Cette aile extrémiste du PSOE a été rejointe par de nombreux autres hommes politiques désenchantés par l’avenir que s’était réservé la Deuxième République, la CNT et l’UGT. L’atmosphère ne pouvait pas être pire et s’est aggravée en novembre lorsque, comme prévu, la débâcle du PSOE a donné un coup de pouce au Parti radical et au CEDA. Lerroux, comme si cela ne suffisait pas, tenta bientôt de former un gouvernement avec Gil Robles ; le même dirigeant qui s’était déclaré “proche” des idées d’Adolf Hitler, de Benito Mussolini et du chancelier autrichien Engelbert Dollfuss, porte-drapeau de l’extrême droite du pays. Les pires craintes, celles entretenues depuis un an, commençaient à se réaliser parmi les groupes progressistes.

Les positions se radicalisent lorsque, au début de 1934, Largo Caballero prend le pouvoir au PSOE et s’en prend à ses opposants. Luis Araquistáin, l’un de ses plus proches collaborateurs, avait alors déjà répété jusqu’à la nausée qu’il n’existait qu’une seule réponse efficace contre le « fascisme », la « destruction de l’État capitaliste ». Parallèlement, l’UGT et la CNT ont commencé à forger ce qu’on appelle l’Alliance ouvrière, dont l’objectif était de prendre les armes dans le feu des flammes, et avec le soutien des socialistes, si le CEDA relevait la tête au gouvernement. Cependant, il faut reconnaître que seule la faction nord de ce groupe a assuré qu’elle prendrait “les positions pertinentes face aux éventuels événements qui pourraient survenir”.

Tout explose

Tout ce baril de tensions a explosé 4 octobre 1934 lorsque, selon les mots de García de las Heras, fut publiée la liste qui composait le nouveau gouvernement de la République. «Le CEDA était entré pour la première fois au Gouvernement avec trois ministres. Le fait que le parti se souciait du pouvoir a fourni une excuse parfaite aux défenseurs de la révolution : le moment était venu d’arrêter l’avancée fasciste”, explique-t-il. La réaction a été vive dans les Asturies et tiède à Madrid, León et Palencia. Peu d’autres régions ont soutenu la grève générale convoquée depuis des semaines. Même si, dans le cas du Nord, il s’agit de la chronique d’une mort annoncée, comme Lerroux lui-même l’expliquera des mois plus tard : « Quand le gouvernement en a pris possession, une explosion a été immédiatement annoncée ».

Dans la nuit du 4, les rues des Asturies sont envahies.
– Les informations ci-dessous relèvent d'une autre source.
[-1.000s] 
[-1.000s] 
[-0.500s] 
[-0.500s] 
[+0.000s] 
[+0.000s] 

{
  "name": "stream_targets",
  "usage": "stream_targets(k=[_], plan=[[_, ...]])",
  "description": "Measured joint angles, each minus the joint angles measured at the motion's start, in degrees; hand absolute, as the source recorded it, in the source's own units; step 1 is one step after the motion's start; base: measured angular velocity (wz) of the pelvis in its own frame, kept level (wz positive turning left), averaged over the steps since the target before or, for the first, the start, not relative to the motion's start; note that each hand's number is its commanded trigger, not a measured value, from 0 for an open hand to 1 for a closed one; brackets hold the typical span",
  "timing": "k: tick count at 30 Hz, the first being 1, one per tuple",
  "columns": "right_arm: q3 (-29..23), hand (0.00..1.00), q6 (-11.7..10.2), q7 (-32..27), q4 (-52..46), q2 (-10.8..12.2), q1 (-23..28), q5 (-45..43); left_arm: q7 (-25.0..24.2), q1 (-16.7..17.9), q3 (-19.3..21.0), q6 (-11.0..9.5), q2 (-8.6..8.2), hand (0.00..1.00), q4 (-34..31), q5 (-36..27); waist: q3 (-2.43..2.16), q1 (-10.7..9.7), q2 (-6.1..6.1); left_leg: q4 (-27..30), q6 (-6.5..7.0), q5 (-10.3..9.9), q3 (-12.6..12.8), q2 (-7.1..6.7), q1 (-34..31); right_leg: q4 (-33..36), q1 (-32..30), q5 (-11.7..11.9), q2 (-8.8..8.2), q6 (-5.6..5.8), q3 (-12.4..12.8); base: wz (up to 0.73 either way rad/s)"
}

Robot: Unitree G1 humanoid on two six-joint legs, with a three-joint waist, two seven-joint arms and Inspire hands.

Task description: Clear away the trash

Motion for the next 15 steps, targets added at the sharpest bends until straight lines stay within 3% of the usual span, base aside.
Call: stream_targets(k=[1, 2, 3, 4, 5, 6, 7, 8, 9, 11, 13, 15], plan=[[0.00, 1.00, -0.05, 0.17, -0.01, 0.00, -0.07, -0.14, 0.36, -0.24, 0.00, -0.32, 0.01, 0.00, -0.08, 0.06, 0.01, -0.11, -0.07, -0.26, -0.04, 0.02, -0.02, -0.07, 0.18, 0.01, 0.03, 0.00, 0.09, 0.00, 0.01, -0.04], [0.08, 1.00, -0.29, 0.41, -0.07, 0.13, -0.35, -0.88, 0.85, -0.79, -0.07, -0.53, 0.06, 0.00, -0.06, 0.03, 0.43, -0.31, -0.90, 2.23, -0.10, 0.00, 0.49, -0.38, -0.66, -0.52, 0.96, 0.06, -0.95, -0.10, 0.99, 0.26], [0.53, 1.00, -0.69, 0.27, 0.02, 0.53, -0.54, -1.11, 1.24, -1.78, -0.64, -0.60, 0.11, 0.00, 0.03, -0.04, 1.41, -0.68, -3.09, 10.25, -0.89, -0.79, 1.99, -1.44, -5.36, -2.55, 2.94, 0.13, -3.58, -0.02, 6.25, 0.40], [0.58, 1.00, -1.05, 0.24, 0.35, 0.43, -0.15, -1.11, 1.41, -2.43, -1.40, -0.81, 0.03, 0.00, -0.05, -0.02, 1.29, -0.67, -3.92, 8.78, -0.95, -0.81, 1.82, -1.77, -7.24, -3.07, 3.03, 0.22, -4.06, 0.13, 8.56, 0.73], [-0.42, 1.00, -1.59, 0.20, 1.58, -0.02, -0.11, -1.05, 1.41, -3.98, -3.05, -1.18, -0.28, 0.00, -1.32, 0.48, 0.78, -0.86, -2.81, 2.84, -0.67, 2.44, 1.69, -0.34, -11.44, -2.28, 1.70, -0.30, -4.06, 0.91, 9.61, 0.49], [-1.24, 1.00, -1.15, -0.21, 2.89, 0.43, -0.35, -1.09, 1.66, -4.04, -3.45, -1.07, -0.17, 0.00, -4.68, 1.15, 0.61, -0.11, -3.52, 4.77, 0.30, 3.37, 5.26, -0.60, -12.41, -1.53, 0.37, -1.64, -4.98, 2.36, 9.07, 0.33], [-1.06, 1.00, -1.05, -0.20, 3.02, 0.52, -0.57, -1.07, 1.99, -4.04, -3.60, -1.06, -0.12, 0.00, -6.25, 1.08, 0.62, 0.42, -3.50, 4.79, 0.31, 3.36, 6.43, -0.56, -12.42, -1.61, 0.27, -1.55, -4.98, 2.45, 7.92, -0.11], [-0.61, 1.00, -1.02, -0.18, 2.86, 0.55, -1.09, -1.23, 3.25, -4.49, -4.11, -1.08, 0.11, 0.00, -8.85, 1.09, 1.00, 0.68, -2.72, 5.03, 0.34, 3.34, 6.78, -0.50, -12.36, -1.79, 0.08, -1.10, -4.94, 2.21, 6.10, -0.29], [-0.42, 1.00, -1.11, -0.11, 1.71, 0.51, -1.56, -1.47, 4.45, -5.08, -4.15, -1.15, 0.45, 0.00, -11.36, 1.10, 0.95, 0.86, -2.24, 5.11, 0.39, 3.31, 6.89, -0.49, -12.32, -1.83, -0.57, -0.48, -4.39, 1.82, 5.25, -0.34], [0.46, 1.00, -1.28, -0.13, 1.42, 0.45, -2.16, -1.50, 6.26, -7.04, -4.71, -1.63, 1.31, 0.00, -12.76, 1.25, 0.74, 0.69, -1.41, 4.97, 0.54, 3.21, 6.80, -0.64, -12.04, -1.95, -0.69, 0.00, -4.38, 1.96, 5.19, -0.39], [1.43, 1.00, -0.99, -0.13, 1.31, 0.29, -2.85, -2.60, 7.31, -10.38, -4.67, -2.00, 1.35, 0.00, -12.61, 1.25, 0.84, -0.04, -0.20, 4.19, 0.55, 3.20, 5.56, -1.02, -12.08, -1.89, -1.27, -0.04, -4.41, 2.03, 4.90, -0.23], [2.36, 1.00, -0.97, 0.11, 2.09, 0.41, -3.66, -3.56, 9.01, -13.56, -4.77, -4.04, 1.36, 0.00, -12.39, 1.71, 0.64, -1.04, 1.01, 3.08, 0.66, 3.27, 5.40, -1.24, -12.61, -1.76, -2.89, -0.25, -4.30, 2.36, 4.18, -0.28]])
Mineurs, communistes, syndicalistes et socialistes ont sorti leurs fusils de chasse de chez eux et ont tiré sur la caserne de la Garde civile. Ceux qui n’avaient rien pour tirer se faufilaient dans les magasins de la mine et récupéraient des cartouches et des bâtons de dynamite qu’ils jetaient sur les autorités. C’est ainsi que de nombreux manifestants s’en souviennent après le combat. La situation est finalement devenue désespérée. “Le 5 octobre, tout a empiré et le gouverneur civil des Asturies a cédé le contrôle de la région au commandant militaire d’Oviedo, le colonel Alfredo Navarro, qui a immédiatement déclaré la loi martiale”, explique l’hispaniste Paul Preston dans “Franco, leader de l’Espagne”.
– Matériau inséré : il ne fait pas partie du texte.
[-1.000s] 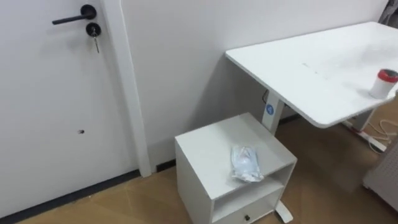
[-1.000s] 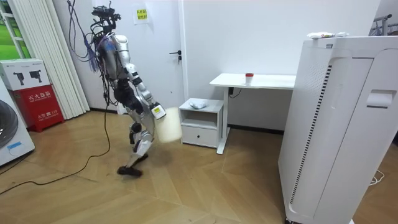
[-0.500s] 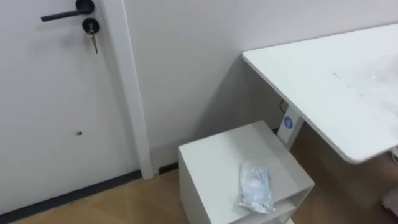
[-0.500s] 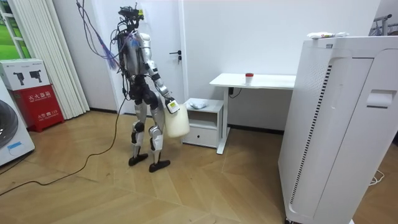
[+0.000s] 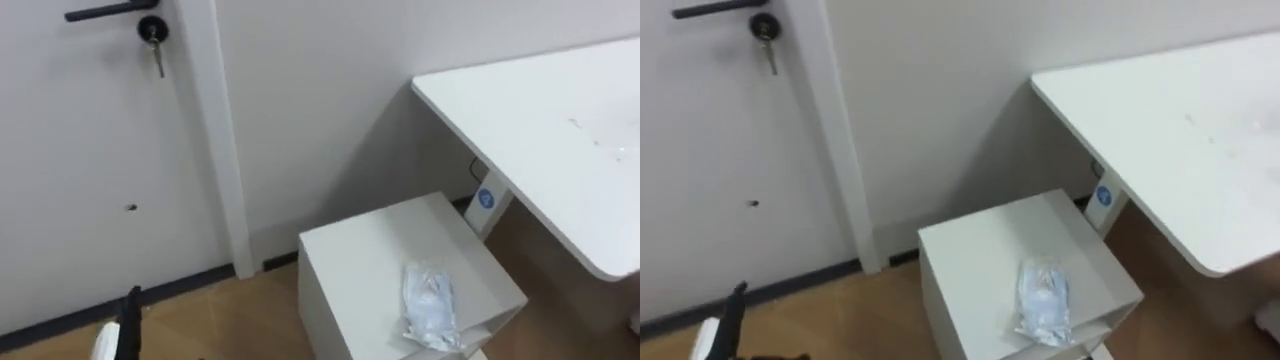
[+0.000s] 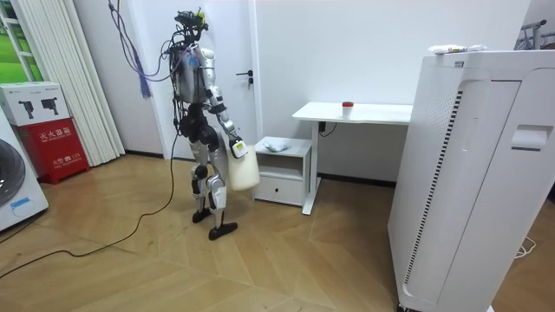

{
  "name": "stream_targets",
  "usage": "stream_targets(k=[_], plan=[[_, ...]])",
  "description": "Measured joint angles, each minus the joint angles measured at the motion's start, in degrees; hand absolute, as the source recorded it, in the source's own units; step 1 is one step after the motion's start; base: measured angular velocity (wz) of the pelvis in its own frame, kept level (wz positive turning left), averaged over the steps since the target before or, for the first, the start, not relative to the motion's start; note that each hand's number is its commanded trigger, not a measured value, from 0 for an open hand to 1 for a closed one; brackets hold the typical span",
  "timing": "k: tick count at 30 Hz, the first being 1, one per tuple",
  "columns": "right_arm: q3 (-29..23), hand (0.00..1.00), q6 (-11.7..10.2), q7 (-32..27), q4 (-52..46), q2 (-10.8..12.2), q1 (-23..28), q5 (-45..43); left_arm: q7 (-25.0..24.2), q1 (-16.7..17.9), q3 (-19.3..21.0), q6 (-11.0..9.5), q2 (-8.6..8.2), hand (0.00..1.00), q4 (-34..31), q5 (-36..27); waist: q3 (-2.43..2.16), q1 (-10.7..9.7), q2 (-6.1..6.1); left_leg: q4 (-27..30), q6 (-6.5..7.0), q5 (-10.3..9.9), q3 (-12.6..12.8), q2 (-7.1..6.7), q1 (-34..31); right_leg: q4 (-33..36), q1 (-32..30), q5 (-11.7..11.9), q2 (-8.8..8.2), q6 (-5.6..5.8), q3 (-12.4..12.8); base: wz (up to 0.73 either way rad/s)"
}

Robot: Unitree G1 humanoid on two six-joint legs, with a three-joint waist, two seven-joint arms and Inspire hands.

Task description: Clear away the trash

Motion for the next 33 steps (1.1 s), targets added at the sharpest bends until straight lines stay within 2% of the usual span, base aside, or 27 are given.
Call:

Le 6 octobre, après un conseil des ministres racé, le gouvernement central a pris des mesures pour mettre fin à la révolte dans les Asturies, une région où la situation était dramatique. A cette époque, la grève avait déjà échoué à Madrid, où tous les dirigeants avaient été arrêtés. Le président Niceto Alcalá-Zamora a décidé de confier à López Ochoa la répression de la révolution. Une décision logique puisque le militaire était considéré comme l’un des plus fervents défenseurs du régime en place, ainsi que comme un franc-maçon. Apparemment, il n’y avait qu’une seule maxime. “López Ochoa a confié plus tard à l’avocat socialiste Juan-Simeón Vidarte qu’Alcalá Zamora lui avait demandé d’accomplir cette tâche précisément parce qu’il espérait limiter au minimum l’effusion de sang”, ajoute Preston.

Le futur dictateur était chargé de mettre fin à la Révolution d’Octobre. Mais cela, comme on dit, est une autre histoire. Celui qui a duré deux semaines rempli de violence.